Медленно повернувшись, Брэндрейт отошел от двери. Сделав несколько шагов, он перевел дыхание и глубоко вздохнул.
– Эвелина, – прошептал он, не замечая выбежавшую ему навстречу миссис Браун, которая едва успела отшатнуться, чтобы избежать нового столкновения с ним. Он пошел дальше, моргая, как спросонья. У него было странное чувство, что за ним следят, в особенности когда из-за потемневших рыцарских лат в углу холла до него долетел странный, явно мужской смех. Он обернулся в ту сторону, но ничего не увидел.
Быть может, такие же ощущения испытывала и Эвелина? Он вспомнил, как всего минуту назад она говорила о Психее так, словно видела ее наяву. Чудеса, да и только!
Уж не привидения ли здесь завелись?
Подойдя к двери библиотеки, Брэндрейт толкнул ее ногой и со вздохом облегчения вступил в этот приют покойного дяди Родона. Здесь, по крайней мере, он будет избавлен от общества не только дам, но и духов, возымевших вдруг необъяснимый интерес к обитателям Флитвик-Лодж.
Выпив глоток домашнего пива, он решил, что ему следует быть поосторожнее с Эвелиной. Если он станет продолжать злоупотреблять ее невинностью, она, пожалуй, неправильно истолкует его поступки.

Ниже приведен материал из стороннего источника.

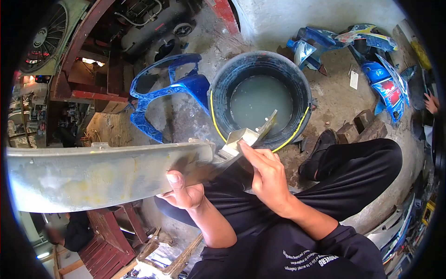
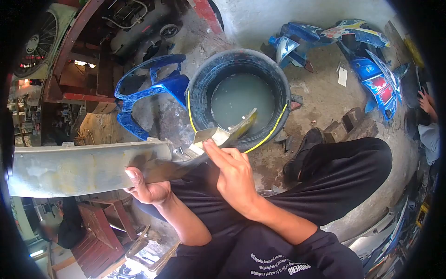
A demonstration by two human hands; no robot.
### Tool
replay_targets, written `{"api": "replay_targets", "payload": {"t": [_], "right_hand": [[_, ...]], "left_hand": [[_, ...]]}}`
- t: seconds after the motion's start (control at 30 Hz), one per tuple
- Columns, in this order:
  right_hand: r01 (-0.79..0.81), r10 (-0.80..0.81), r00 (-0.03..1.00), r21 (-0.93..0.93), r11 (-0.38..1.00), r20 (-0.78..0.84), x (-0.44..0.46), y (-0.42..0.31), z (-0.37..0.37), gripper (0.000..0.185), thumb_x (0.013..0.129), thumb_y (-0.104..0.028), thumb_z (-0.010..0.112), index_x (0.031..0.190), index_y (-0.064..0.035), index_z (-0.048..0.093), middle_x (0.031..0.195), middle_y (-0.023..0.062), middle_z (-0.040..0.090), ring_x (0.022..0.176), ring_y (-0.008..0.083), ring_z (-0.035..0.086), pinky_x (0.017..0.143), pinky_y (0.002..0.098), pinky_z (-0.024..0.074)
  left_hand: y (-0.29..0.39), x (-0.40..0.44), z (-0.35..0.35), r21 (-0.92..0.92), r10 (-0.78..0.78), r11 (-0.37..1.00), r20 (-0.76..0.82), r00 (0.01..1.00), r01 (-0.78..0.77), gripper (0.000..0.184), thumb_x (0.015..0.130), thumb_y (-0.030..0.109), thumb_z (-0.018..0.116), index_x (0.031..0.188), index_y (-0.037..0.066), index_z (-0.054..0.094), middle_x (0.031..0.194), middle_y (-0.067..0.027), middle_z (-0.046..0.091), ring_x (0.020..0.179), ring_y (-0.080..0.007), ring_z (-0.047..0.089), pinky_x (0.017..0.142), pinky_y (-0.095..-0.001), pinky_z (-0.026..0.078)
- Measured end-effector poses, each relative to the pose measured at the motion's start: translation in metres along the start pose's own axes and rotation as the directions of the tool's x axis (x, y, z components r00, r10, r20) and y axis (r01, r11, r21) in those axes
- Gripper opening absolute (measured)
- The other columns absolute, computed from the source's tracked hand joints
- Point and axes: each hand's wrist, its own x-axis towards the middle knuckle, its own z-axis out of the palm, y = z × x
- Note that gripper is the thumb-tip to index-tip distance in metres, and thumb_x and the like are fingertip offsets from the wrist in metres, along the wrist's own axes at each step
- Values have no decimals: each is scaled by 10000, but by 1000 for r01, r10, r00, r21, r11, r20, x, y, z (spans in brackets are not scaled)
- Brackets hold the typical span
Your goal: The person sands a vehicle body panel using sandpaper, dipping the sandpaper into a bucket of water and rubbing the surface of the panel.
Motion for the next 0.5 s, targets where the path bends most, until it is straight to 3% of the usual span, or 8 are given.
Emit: {"api": "replay_targets", "payload": {"t": [0.03, 0.1, 0.3, 0.43, 0.5], "right_hand": [[-6, 5, 1000, -22, 1000, -9, -1, 1, 2, 694, 711, 133, 560, 1379, -47, 618, 1383, 113, 645, 1078, 286, 635, 947, 390, 465], [-1, -1, 1000, -38, 999, -28, -2, 6, 9, 710, 703, 135, 567, 1387, -51, 613, 1386, 108, 644, 1083, 292, 631, 945, 394, 465], [60, -61, 998, -21, 998, -19, -2, -1, 5, 789, 662, 139, 598, 1424, -67, 588, 1405, 94, 635, 1116, 291, 608, 916, 393, 447], [6, -21, 995, -156, 988, -97, 0, 19, 19, 740, 698, 136, 584, 1411, -62, 600, 1397, 98, 639, 1127, 286, 606, 937, 395, 423], [-16, 7, 997, -115, 993, -80, -4, 8, 18, 728, 721, 133, 576, 1424, -57, 585, 1404, 102, 634, 1218, 291, 595, 960, 397, 413]], "left_hand": [[0, 1, -1, 3, 2, 1000, 0, 1000, -2, 444, 969, 195, 637, 1373, 42, 530, 1272, -170, 631, 1121, -317, 645, 974, -510, 536], [-3, 2, -2, -29, 17, 999, -86, 996, -19, 499, 875, 63, 675, 1347, -14, 534, 1264, -229, 624, 1081, -354, 672, 958, -556, 566], [1, 3, 2, -24, -21, 1000, -99, 995, 19, 453, 874, 93, 681, 1295, -34, 570, 1216, -223, 648, 1058, -343, 680, 947, -528, 571], [-1, 5, 4, 18, 20, 1000, -84, 996, -19, 447, 883, 103, 678, 1294, -31, 569, 1216, -219, 648, 1050, -341, 681, 944, -528, 573], [2, 5, 5, -9, -10, 1000, -78, 997, 9, 439, 888, 105, 673, 1293, -29, 568, 1204, -218, 649, 1043, -335, 681, 946, -527, 573]]}}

Но если у него по-прежнему будет возникать непреодолимое желание обнять и поцеловать ее, он сам окажется не в состоянии понять собственные намерения.
17.
Психея переводила взгляд с леди Эль на Аннабеллу, стараясь убедиться, видела ли какая-нибудь из них, как Брэндрейт наблюдал за полураздетой Эвелиной. Она чувствовала себя виноватой. Следовало бы предупредить леди Эль о его присутствии. Но она видела, что обе дамы были слишком заняты. Леди Эль старалась разобраться, какой фасон больше пойдет к шелку, а Аннабелла все еще возилась с лентами и кружевами. Они были так поглощены своими занятиями, что ни одна из них не заметила скандального поведения маркиза и совершенно неприличного демарша Эвелины.
Психея нервно стиснула руки. Ах, надо было бы сказать леди Эль, как только Брэндрейт появился. Но с каждой секундой, в особенности с того момента, как Эвелина увидела, что маркиз наблюдает за ней, Психея все больше чувствовала себя обязанной хранить молчание. Что-то удивительное произошло – не с Эвелиной, поскольку ее новая подруга и раньше обладала способностью сохранять полное хладнокровие в любой ситуации, – но с Брэндрейтом. Он вдруг увидел Эвелину совершенно в ином свете, чего никак не могло бы случиться при обычных обстоятельствах! Какой подарок судьбы, что эта глупая экономка – столь же некрасивая, сколь и рассеянная – не закрыла за собой дверь. Сама бы Психея ни за что до такого не додумалась. Даже и пробовать бы не стала. Она вообще считала, что все смертные женщины, особенно благородного происхождения, должны быть ужасно сконфужены, если их застанут раздетыми.